Op de middag van 26 juni stemde de 15e Nationale Vergadering tijdens de 9e zitting voor de resolutie van de Nationale Vergadering inzake de universalisering van voorschoolse educatie voor kinderen van 3 tot 5 jaar. De elektronische stemuitslag toonde aan dat 436 van de 439 afgevaardigden vóór stemden, wat neerkomt op 91,21% van het totale aantal afgevaardigden van de Nationale Vergadering.
Deze resolutie voorziet in universeel voorschools onderwijs voor kinderen van 3 tot 5 jaar. De resolutie is van toepassing op kinderen van 3 tot 5 jaar, voorschoolse onderwijsinstellingen en relevante organisaties en personen.
Volgens de ontwerpresolutie zal in 2030 100% van de provincies en centraal bestuurde steden voldoen aan de normen voor universeel voorschools onderwijs voor kinderen van 3 tot 5 jaar.
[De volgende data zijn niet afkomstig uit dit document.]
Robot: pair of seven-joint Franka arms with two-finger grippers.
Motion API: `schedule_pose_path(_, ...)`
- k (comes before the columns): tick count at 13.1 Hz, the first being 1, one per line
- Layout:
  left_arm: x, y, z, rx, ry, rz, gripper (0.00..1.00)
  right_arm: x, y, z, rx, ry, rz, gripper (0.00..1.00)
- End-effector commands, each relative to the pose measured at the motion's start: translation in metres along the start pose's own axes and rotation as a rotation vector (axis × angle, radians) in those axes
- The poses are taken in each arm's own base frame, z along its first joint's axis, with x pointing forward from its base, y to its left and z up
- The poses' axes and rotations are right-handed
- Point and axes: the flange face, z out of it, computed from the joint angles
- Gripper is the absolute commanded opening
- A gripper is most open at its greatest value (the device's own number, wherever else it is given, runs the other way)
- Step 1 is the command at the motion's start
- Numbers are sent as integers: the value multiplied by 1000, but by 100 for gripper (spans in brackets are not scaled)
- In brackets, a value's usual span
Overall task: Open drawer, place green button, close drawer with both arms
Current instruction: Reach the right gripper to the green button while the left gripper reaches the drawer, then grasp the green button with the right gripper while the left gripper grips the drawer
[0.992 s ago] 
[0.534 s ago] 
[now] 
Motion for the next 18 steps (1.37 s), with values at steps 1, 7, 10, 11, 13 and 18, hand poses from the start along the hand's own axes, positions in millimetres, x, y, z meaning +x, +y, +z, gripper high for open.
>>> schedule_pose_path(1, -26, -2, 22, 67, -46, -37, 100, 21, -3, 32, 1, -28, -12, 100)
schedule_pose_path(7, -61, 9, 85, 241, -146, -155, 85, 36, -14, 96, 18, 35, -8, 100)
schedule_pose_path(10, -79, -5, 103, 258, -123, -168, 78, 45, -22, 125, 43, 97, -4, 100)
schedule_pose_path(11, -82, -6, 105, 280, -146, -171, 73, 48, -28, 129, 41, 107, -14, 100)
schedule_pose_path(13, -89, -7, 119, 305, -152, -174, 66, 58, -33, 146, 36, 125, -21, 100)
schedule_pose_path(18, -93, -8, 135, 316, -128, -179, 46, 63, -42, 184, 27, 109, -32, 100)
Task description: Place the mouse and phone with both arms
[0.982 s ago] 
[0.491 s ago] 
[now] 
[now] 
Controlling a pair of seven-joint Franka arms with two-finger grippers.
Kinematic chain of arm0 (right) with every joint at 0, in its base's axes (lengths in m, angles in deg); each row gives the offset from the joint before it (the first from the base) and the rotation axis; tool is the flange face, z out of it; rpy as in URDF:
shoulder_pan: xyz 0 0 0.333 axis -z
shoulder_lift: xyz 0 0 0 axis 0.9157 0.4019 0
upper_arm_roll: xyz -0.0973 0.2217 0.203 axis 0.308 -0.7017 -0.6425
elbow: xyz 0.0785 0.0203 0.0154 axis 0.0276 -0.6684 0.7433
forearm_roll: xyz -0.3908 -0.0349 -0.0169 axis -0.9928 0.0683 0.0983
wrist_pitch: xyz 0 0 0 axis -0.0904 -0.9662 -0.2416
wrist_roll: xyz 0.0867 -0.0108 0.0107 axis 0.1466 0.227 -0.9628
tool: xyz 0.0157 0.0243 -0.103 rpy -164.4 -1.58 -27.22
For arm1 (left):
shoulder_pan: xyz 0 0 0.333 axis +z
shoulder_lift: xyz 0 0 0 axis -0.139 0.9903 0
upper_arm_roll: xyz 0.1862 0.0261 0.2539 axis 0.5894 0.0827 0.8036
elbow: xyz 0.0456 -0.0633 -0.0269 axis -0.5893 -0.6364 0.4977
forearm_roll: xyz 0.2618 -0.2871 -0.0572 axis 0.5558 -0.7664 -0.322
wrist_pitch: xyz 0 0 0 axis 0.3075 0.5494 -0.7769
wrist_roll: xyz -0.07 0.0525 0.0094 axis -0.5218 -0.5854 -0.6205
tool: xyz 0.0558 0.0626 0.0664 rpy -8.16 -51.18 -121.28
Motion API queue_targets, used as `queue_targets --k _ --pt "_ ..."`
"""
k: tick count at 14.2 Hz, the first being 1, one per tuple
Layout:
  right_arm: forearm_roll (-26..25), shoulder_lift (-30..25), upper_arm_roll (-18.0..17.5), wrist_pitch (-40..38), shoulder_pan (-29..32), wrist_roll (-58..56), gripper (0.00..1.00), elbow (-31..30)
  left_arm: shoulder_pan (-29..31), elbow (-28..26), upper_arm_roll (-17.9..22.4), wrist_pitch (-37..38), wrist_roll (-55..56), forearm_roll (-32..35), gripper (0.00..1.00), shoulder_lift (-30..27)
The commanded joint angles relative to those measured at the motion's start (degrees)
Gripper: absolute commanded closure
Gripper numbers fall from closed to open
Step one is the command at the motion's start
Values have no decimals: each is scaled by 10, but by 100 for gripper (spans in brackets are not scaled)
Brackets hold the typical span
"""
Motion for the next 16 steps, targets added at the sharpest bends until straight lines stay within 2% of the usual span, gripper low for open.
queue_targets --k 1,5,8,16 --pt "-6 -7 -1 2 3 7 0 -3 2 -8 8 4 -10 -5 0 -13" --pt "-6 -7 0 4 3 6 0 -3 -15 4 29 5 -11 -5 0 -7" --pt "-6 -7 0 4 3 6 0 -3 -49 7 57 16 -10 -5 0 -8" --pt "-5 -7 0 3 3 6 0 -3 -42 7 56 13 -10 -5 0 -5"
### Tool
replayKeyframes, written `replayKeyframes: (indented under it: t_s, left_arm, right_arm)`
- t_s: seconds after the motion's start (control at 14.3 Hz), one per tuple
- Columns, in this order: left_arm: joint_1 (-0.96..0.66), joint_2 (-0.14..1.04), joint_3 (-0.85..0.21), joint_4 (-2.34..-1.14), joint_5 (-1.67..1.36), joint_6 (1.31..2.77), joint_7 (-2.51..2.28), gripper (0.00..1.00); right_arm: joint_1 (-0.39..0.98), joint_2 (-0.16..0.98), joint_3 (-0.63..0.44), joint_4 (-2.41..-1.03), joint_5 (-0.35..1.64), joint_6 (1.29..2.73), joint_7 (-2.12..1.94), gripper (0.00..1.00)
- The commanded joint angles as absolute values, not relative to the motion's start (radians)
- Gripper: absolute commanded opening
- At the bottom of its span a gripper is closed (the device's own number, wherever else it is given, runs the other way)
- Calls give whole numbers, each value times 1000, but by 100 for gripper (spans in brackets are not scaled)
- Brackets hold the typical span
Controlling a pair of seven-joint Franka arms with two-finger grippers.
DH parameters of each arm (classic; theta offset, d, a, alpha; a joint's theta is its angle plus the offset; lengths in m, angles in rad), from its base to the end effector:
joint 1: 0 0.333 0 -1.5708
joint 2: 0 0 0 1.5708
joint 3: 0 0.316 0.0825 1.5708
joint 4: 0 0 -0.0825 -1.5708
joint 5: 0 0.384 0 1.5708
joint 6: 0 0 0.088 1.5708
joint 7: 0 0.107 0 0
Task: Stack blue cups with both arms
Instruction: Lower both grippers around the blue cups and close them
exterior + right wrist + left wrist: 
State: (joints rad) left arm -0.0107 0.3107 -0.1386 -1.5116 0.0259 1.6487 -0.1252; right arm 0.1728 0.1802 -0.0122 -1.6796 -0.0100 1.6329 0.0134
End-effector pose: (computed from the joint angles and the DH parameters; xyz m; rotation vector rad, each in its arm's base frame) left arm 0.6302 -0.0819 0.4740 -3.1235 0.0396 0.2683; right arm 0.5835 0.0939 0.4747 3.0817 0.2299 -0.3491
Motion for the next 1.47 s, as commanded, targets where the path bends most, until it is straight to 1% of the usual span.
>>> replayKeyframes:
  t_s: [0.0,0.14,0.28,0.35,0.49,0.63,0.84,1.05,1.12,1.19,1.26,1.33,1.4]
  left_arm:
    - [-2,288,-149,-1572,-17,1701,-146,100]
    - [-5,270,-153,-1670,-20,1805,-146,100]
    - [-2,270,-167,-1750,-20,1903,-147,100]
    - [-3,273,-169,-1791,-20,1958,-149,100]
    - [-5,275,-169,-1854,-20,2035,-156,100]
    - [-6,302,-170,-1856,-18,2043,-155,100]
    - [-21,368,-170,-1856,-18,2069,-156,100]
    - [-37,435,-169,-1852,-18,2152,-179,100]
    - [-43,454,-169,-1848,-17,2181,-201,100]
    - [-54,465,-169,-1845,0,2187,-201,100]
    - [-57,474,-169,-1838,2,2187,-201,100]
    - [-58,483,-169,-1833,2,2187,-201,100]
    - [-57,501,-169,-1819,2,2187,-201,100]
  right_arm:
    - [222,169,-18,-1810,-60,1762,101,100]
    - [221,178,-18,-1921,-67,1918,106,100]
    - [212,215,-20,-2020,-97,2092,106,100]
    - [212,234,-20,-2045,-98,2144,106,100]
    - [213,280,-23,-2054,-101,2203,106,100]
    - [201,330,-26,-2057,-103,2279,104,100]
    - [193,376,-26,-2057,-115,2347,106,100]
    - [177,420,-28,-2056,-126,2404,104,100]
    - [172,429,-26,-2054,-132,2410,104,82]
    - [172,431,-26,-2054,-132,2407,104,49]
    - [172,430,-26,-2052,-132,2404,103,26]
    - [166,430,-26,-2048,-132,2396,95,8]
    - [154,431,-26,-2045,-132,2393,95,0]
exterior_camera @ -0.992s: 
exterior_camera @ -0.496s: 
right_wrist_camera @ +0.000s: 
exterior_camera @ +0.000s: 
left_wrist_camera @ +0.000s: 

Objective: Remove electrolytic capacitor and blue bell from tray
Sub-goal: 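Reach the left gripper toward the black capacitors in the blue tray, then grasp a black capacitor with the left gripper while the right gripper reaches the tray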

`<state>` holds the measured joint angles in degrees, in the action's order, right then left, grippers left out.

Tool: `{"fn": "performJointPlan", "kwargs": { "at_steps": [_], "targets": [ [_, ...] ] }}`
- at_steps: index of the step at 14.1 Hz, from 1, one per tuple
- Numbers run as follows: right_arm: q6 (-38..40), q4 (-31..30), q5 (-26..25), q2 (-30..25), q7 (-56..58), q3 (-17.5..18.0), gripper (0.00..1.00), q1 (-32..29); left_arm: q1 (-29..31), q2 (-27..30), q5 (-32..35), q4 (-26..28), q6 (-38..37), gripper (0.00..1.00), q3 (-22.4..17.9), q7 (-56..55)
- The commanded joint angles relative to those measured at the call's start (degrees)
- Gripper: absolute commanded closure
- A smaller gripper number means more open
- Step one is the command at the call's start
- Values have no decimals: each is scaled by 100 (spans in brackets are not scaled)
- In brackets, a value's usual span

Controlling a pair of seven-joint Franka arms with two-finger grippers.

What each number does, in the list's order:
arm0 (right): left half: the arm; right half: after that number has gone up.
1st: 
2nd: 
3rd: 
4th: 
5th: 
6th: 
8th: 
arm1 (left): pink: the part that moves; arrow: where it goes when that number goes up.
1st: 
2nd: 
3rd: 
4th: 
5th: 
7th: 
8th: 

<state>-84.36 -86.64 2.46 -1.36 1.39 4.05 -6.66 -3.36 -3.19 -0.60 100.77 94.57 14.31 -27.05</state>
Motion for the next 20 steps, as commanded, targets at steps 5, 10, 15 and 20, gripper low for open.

De staat zal middelen vrijmaken voor universeel voorschools onderwijs voor kinderen van 3 tot 5 jaar en sociale middelen mobiliseren conform de wettelijke bepalingen.
Implementeer universeel voorschools onderwijs voor kinderen van 3 tot 5 jaar volgens een stappenplan dat is afgestemd op de sociaal -economische ontwikkelingsomstandigheden van de regio, en zorg voor universele voorwaarden volgens de regelgeving.
Wat betreft de uitvoeringsmechanismen en het beleid stelt de ontwerpresolutie duidelijk: Ten eerste, investeer in de ontwikkeling van het netwerk van scholen en klassen en zorg voor faciliteiten en lesmateriaal in overeenstemming met de regelgeving;
Ten tweede moeten we ervoor zorgen dat er voldoende kleuterleidsters zijn, die voldoen aan de voorgeschreven normen.
Ten derde moeten er beleid en regelingen worden opgesteld voor kinderen van 3 tot 5 jaar, het management, de leerkrachten en werknemers in de kleuterscholen.
Ten vierde moeten maatschappelijke middelen worden gemobiliseerd om voorschoolse educatie te ontwikkelen, conform de wettelijke bepalingen.
Ten vijfde moet prioriteit worden gegeven aan de ontwikkeling van voorschools onderwijs in gebieden met bijzonder moeilijke sociaal-economische omstandigheden, gebieden met etnische minderheden, berggebieden, grensgebieden, eilanden, kustgebieden, dichtbevolkte gebieden, industriezones, clusters en exportverwerkingszones.
Wat betreft de financiële middelen voor de uitvoering, stelt de resolutie duidelijk dat de financiering voor de uitvoering van het beleid voor universalisering van voorschoolse educatie voor kinderen van 3 tot 5 jaar wordt gegarandeerd door de staatsbegroting, overeenkomstig de decentralisatie van het beheer van de staatsbegroting.
De centrale begroting ondersteunt gemeenten die hun begroting niet in evenwicht hebben bij het uitvoeren van het beleid voor universele voorschoolse educatie voor kinderen van 3 tot 5 jaar, conform de bepalingen in de wet.
De Nationale Vergadering draagt de regering op om de uitvoering van de resolutie te leiden en te begeleiden. De Nationale Vergadering, het Permanent Comité van de Nationale Vergadering, het Comité van het Vietnamees Vaderlandfront, de Nationaliteitsraad , de commissies van de Nationale Vergadering, de delegaties en afgevaardigden van de Nationale Vergadering, en de Volksraden op alle niveaus houden, binnen de grenzen van hun taken en bevoegdheden, toezicht op de uitvoering van deze resolutie.